TASK ITEM: Please write out exactly the lines of the data below from the line holding "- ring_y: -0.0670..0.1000" through the line holding "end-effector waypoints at", and leave out the rest.

DATA FOR PROCESSING:
____________

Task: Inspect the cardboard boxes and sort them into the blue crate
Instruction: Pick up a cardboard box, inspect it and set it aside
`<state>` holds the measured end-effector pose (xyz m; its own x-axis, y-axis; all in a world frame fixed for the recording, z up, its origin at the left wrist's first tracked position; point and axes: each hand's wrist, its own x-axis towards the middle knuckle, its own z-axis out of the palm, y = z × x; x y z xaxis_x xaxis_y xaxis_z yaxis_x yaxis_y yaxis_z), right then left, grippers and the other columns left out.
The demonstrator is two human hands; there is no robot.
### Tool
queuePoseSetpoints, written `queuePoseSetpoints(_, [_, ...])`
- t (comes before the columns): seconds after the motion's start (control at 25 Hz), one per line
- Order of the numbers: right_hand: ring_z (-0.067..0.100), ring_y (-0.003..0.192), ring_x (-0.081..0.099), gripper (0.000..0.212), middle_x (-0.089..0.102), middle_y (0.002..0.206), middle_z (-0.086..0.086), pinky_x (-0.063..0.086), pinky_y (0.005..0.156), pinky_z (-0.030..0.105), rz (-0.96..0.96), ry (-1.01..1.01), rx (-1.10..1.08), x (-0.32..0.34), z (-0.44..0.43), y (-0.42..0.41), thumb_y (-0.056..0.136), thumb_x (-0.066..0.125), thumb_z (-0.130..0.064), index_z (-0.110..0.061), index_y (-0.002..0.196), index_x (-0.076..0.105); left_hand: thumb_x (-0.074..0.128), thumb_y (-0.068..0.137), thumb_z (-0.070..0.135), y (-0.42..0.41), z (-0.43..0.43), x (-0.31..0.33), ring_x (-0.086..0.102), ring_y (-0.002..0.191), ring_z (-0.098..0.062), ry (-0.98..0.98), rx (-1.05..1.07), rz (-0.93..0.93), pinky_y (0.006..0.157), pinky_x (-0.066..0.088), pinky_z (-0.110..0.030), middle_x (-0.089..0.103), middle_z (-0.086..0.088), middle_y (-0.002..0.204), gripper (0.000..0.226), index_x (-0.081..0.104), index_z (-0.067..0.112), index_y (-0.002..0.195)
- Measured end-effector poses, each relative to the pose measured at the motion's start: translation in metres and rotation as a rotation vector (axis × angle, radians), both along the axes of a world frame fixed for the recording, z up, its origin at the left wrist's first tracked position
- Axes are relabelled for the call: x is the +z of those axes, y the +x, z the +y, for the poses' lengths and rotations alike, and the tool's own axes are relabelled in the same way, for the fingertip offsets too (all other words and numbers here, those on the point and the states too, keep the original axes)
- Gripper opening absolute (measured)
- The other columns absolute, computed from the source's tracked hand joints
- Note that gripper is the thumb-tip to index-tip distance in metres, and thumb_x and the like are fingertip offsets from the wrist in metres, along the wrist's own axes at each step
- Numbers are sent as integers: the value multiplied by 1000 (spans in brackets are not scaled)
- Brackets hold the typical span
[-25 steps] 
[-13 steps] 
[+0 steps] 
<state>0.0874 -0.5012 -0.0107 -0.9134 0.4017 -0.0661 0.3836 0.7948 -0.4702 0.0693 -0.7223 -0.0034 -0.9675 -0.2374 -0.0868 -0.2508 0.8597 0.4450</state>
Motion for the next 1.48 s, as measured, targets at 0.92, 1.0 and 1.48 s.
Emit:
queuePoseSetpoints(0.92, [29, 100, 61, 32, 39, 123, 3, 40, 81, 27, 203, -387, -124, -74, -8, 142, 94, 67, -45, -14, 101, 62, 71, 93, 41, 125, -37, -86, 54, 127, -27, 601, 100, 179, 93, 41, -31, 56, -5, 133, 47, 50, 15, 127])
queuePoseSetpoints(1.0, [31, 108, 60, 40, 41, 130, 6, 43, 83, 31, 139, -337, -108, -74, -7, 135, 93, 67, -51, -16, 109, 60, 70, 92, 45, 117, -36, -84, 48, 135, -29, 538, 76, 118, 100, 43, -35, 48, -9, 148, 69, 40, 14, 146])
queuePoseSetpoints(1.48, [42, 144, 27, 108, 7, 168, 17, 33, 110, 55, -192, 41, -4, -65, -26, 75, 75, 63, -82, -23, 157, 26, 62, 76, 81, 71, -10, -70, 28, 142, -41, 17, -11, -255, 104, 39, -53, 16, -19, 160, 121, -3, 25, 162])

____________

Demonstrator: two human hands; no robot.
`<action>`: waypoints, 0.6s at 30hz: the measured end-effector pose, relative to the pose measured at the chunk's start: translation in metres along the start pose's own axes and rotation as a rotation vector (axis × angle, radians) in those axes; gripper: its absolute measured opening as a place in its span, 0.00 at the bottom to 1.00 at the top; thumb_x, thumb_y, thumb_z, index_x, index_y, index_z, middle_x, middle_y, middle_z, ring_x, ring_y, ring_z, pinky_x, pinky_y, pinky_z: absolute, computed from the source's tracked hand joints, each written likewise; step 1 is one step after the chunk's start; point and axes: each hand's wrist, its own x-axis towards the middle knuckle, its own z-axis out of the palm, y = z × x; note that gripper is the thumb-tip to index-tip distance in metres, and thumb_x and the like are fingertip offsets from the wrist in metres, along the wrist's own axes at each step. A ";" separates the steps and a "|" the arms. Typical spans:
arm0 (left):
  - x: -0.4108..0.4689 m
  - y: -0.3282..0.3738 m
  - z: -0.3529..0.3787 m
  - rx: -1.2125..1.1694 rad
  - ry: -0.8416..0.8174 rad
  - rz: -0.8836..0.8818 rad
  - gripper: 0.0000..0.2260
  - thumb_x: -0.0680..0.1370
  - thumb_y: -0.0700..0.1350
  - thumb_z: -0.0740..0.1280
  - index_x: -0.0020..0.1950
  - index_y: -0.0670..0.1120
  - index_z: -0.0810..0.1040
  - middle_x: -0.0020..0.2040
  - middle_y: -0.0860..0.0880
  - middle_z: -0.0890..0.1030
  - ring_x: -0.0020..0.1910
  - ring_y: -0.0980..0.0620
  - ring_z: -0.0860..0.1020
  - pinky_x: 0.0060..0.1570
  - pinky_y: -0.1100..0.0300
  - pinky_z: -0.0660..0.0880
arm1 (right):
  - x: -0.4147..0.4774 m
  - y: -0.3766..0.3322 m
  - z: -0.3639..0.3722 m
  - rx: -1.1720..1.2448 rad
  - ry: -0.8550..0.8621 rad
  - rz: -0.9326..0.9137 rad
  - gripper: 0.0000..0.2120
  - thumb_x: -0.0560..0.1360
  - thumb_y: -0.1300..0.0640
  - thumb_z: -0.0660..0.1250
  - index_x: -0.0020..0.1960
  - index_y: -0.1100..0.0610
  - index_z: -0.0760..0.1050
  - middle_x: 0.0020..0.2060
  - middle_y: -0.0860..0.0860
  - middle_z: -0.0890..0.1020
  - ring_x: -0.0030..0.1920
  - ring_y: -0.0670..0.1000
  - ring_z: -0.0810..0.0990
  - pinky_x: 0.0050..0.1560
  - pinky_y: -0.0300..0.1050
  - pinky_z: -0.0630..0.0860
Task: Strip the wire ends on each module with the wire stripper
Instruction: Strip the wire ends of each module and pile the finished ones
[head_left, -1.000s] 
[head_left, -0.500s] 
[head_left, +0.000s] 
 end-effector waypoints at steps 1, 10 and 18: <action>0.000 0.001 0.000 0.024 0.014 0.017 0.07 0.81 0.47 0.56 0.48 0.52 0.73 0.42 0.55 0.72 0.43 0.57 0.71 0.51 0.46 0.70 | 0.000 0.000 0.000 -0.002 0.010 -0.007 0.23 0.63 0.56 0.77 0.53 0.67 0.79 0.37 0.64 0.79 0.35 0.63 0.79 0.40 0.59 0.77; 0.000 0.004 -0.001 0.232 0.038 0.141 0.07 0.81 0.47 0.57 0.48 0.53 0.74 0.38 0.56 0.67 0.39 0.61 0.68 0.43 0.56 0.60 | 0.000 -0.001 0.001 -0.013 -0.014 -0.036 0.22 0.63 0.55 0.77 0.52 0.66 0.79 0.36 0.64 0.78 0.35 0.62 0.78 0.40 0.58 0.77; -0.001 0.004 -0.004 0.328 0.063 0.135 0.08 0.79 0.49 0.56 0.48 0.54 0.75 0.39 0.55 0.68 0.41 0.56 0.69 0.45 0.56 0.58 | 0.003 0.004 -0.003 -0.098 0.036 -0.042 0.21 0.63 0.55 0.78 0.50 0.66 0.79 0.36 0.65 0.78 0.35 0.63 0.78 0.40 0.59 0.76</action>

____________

RESPONSE BOX:
  - ring_y: -0.0670..0.1000
  - ring_z: -0.0810..0.0990
  - pinky_x: 0.0050..0.1560
  - pinky_y: -0.0300..0.1050
  - pinky_z: -0.0630..0.0860
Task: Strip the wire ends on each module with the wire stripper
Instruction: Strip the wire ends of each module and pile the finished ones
[head_left, -1.000s] 
[head_left, -0.500s] 
[head_left, +0.000s] 
 end-effector waypoints at steps 1, 10 and 18: <action>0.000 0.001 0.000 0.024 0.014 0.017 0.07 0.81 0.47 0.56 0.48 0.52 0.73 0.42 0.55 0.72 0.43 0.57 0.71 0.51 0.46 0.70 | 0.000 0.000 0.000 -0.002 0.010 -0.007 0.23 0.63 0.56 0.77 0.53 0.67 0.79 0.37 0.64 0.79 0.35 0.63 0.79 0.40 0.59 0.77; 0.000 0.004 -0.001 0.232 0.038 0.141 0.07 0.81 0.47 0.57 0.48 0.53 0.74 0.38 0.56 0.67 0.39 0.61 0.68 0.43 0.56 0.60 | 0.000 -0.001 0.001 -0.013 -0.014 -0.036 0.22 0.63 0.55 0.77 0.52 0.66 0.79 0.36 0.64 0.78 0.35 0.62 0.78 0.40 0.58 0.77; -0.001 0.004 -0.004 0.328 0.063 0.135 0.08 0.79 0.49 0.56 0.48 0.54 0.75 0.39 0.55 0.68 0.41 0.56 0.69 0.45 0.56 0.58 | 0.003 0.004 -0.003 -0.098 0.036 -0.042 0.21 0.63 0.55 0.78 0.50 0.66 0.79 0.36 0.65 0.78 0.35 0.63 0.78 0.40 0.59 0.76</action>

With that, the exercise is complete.